Managing your mental health during exams
A guide for pupils
What is this guide for?
At some point or another pretty much everyone has to take tests, assessments or exams at school or college. These sometimes happen without us really noticing or paying too much attention as they become a normal part of life. Towards the end of secondary school or sixth form, exams can become a more formal process, with a longer build-up and pressure to attain certain grades. If the pressure becomes unmanageable, it can affect your mental health and wellbeing. This guide offers some simple tips and reminders of how to take care of yourself when exam season approaches, and how to reach out for help and support if things get too much.
Are exams something to worry about?
There’s a fine line between being serious about your exams and worrying about them. It’s normal to be apprehensive or feel a little nervous from time to time. However, if you are, very stressed or anxious, worrying excessively or struggling to sleep, it’s time to talk to someone. It’s also OK if you don’t have any real feelings about exams; some people even enjoy the process and are able to take each day as it comes, so don’t worry if you’re not worrying!
What's the best way to manage exams?
Some exams such as GCSEs, Highers and A-Levels generally occur in May and June, but there will be several different tests and assessments throughout the year. There are lots of things you can do to make these times easier:
- Listen to what your teachers say. Your teachers believe in you and want you to do well, and they will want to do all they can to help and encourage you.
- Eat, sleep, exercise: plenty of sleep, some decent food and taking breaks to get some fresh air will all help keep you calm and aid concentration.
- During an exam, don't panic if you can't answer a question. Pause and take a deep breath! You can always move on to the next question and go back later, or you might find it helps to make some notes of things you can remember as this can jog your memory to remember more. You won't get any marks if you write nothing at all, so try to write something.
- Remember your wellbeing is the most important thing. Look after yourself first.
Who can I talk to about exams?
If you have any questions or worries about exams, it's important you talk to someone. There are probably lots of other students in your class who feel the same way, so make sure you speak out.
- If you have any questions about exams, ask a teacher.
- If you have any worries about exams, trust and talk to a teacher.
- If you have any feedback about exams, tell a teacher.
Each is going through exams with you and wants to help you at every possible stage, so talk to them: they want you to do well. Also, remember they were students themselves once; they have been where you are! It's good to talk to your parents or the people you live with too, and tell them how you’re feeling; the more support you have, the better. If you don’t feel comfortable approaching your subject teacher, reach out to your tutor or another teacher of that subject. They are here to support you. Don’t go through this time alone.
How can I look after myself?
There are steps you can take to look after yourself during your exams:
- Make sure you have all the information you need about each exam – date, time, place, what you need to take with you...and what subject it is! Have a copy of all the information at home so the people you live with know what you're doing and when. Being well organised will help you stay calm.
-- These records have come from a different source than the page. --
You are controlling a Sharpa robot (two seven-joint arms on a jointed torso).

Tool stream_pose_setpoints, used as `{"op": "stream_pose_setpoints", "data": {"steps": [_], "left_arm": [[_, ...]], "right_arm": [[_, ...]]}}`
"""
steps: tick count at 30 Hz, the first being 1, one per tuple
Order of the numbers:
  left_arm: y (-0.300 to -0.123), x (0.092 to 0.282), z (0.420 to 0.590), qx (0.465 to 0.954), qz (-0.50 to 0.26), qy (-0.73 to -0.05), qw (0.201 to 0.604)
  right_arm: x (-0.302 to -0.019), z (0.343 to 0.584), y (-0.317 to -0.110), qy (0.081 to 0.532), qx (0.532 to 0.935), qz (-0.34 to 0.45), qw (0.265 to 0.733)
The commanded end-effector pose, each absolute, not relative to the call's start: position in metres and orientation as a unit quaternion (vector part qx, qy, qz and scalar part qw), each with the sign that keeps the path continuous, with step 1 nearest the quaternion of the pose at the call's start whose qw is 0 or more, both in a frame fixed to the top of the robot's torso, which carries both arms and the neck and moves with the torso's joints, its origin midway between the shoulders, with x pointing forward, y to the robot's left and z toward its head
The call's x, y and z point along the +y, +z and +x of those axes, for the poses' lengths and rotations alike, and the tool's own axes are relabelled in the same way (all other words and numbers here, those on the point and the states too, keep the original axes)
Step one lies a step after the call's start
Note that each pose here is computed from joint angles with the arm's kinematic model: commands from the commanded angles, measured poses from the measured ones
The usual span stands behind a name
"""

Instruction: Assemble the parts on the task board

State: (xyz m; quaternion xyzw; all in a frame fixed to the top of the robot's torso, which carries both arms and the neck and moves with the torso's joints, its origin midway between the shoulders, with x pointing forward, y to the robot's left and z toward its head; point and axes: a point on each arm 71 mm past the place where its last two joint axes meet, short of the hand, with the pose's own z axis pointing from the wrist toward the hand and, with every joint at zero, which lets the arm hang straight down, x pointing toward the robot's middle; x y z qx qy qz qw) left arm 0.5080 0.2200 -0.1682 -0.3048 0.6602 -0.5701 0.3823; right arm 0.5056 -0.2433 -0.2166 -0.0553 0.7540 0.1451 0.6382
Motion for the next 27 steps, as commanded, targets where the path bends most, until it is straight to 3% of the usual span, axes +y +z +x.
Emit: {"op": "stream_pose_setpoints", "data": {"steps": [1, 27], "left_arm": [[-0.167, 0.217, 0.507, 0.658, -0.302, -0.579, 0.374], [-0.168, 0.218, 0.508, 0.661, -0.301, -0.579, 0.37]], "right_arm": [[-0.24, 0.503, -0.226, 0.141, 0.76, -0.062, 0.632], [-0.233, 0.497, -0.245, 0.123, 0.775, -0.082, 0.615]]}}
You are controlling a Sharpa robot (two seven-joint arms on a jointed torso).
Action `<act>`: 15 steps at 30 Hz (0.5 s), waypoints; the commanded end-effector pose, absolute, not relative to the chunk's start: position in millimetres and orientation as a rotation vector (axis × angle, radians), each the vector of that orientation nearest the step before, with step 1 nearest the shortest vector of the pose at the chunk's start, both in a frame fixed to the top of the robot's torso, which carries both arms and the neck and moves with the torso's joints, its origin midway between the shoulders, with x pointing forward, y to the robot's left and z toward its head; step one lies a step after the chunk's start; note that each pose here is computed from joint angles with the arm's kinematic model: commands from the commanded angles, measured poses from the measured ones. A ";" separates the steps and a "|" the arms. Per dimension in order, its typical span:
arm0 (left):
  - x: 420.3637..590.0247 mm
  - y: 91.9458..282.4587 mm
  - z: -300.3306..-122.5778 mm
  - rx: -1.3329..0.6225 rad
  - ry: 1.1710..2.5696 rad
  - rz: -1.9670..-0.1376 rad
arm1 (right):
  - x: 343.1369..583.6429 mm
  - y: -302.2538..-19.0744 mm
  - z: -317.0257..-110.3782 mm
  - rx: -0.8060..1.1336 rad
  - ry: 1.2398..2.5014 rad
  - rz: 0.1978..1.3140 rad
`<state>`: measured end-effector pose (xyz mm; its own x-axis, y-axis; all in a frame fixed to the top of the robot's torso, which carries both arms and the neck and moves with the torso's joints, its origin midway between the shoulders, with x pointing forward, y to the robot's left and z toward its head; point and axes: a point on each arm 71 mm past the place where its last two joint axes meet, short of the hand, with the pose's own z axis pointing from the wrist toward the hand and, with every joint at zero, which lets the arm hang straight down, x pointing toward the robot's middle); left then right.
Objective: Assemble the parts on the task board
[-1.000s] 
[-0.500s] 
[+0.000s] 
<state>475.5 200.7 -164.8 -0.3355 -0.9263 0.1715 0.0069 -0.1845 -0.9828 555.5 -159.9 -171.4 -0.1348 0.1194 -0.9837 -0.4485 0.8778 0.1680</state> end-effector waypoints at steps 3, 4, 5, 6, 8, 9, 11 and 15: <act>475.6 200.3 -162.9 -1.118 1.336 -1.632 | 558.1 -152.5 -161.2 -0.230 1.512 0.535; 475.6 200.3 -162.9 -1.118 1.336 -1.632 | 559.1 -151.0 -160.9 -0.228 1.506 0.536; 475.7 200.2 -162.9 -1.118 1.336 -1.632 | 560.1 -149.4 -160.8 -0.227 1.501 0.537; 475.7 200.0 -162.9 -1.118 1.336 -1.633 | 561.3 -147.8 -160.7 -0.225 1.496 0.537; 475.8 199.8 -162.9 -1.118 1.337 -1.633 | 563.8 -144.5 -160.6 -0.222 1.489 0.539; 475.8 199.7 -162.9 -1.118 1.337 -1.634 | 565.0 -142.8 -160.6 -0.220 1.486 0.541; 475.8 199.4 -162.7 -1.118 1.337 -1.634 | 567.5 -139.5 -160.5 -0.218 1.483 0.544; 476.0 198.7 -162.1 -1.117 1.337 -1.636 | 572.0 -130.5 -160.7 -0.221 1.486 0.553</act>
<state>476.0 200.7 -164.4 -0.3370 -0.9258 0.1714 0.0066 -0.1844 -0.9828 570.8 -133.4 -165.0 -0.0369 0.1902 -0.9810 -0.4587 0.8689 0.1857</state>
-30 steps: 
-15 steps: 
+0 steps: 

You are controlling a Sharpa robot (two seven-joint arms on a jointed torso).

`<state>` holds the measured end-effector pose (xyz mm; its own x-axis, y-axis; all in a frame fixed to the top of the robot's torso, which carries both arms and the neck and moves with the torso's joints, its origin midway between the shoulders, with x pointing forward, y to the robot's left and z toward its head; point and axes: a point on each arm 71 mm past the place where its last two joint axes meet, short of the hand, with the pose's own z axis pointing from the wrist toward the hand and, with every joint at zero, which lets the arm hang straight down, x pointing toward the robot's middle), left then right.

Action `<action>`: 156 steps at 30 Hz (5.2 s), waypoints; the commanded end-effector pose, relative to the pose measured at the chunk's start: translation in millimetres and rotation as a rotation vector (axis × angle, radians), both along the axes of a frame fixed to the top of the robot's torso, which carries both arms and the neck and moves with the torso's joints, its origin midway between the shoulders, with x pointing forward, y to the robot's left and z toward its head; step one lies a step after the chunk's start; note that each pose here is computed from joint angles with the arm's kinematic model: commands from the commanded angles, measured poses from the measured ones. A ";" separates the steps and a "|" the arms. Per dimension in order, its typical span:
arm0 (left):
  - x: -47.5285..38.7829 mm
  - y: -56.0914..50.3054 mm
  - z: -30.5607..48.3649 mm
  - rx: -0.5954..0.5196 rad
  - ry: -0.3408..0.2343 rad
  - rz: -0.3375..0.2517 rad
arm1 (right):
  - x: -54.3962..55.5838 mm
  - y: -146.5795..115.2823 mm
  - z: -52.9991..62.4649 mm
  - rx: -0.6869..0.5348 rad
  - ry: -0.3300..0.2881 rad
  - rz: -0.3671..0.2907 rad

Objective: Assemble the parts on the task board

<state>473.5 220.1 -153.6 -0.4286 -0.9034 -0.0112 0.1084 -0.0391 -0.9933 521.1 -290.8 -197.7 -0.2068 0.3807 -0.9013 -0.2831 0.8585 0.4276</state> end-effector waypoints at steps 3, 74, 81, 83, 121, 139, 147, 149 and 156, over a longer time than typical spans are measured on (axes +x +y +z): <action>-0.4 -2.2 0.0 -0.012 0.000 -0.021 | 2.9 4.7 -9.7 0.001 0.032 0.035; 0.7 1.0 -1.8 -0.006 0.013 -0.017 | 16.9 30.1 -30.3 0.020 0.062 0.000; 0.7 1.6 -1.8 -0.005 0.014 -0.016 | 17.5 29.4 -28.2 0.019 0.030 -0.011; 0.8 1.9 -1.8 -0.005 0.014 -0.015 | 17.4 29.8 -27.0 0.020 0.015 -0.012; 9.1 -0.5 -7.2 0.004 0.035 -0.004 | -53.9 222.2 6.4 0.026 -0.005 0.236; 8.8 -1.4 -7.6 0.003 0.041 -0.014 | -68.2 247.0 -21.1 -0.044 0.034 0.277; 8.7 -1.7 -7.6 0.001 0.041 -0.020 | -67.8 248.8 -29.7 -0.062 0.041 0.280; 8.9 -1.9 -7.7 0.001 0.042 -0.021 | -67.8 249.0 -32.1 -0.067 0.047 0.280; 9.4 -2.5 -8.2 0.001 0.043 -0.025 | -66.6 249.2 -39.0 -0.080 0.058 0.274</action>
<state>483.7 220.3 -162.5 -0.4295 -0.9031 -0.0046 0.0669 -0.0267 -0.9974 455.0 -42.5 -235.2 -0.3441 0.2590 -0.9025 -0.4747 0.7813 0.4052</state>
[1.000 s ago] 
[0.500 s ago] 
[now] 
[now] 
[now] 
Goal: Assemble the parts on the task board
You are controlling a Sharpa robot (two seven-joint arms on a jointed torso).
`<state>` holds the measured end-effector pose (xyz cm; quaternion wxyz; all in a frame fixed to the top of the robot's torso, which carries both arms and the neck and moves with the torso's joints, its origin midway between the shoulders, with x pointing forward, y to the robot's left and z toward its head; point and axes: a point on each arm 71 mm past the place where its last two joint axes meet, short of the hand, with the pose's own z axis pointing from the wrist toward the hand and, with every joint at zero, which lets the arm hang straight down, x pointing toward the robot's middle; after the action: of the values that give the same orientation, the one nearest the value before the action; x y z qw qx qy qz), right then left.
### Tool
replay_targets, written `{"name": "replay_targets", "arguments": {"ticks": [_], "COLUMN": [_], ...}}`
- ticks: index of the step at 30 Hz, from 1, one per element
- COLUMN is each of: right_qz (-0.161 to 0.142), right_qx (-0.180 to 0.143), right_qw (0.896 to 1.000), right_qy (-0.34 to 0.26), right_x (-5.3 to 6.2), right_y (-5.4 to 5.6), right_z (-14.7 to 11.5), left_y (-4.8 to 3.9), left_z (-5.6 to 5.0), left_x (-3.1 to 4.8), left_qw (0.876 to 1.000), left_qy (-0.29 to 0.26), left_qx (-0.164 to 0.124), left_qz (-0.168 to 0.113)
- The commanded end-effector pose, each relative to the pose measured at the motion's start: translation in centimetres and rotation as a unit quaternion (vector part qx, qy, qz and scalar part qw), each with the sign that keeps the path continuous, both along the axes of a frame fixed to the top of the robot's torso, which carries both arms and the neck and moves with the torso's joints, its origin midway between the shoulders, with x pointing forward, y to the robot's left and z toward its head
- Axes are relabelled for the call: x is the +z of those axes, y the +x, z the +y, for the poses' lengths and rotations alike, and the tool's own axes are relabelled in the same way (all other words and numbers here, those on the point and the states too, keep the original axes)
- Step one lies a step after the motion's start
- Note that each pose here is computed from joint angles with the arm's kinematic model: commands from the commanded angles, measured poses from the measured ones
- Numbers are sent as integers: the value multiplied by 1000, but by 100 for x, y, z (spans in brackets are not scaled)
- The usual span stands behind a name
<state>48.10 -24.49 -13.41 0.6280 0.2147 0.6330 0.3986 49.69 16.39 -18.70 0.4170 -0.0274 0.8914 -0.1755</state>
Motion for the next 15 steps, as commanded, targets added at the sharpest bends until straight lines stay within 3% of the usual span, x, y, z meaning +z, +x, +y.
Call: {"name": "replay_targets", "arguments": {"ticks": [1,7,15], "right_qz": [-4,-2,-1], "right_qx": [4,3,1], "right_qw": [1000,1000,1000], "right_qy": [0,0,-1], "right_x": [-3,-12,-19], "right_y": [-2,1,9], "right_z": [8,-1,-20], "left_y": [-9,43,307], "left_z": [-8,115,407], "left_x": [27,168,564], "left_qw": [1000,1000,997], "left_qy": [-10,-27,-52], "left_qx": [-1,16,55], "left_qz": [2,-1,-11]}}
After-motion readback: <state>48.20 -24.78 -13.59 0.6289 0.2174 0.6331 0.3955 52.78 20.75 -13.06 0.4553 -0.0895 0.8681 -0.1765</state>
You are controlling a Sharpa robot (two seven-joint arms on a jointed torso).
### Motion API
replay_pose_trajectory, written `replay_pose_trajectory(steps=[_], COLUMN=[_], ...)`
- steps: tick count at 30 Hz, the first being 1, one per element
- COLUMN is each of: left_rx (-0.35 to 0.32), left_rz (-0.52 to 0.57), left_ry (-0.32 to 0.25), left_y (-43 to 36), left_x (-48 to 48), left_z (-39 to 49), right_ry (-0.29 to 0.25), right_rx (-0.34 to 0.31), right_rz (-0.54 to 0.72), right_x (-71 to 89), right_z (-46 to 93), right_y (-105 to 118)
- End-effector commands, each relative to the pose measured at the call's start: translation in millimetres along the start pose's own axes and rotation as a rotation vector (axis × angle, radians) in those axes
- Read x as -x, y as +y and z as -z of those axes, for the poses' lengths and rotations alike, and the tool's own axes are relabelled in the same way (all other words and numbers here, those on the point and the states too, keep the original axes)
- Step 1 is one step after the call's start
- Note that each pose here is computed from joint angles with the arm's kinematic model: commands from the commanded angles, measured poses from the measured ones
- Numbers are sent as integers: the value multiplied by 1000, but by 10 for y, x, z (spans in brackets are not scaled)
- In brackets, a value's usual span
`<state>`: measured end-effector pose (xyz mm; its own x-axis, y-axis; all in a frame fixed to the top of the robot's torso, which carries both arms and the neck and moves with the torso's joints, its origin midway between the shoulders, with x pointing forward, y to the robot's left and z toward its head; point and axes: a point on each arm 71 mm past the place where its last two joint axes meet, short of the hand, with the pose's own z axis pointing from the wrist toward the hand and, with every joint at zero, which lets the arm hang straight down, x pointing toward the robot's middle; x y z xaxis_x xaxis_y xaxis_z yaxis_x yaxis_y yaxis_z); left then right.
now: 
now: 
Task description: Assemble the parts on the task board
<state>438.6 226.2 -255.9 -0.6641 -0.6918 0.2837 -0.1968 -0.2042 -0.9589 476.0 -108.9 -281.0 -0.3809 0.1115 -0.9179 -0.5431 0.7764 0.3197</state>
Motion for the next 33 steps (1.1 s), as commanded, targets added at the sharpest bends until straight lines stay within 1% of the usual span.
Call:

- It's important to revise but you need to rest too. Too much revision is as unhelpful as too little – find a good balance between revising and take time out to do the things you enjoy.
- Go outside. Many people find they don't need to be sitting in front of their laptop or tablet to revise. Take your books and sit in the park in the sunshine; it's good for the soul and the fresh air will do you good.
- During exam time, it's normal to feel some stress or anxiety, so keep some perspective. You might find it helpful to practise techniques like relaxation, mindfulness and breathing exercises.
- Talk to people. You do not deserve to feel upset by exams, so if you need support, speak to your teachers or someone else. Speak out about any worries or fears you may have as soon as they pop into your head – you'll be surprised how many other people feel the same. You're not alone.
- Leave the exam at the door. When it’s done, it’s done. Don’t rush home and flick through your work to find all the things you might’ve forgotten, and avoid comparing notes with friends. You can’t go back, so don’t waste energy on something you can’t change.
How can I look after my friends?
- Spend time together, revising, resting and staying in touch. Don't let anyone feel lonely.
- Listen to your friends. You might be loving the buzz of exams but not everyone will feel that way. If a friend says they're worried or anxious, take it seriously and ask them what you can do to help.
- Help your friends to get help. You can support your friends and be there for them, but sometimes that might mean you need to speak to a teacher to tell them that you're worried about a friend.
- If any of your friends don't seem to be sleeping or they are more anxious than usual or tearful, please speak to someone, even if your friend doesn't want you to. Your friend might not realise how much they need some support until it arrives – and you might be the friend who has made that happen.
Plan something fun to mark the end of your exams. Enjoy your well-earned free time and be proud of all your hard work.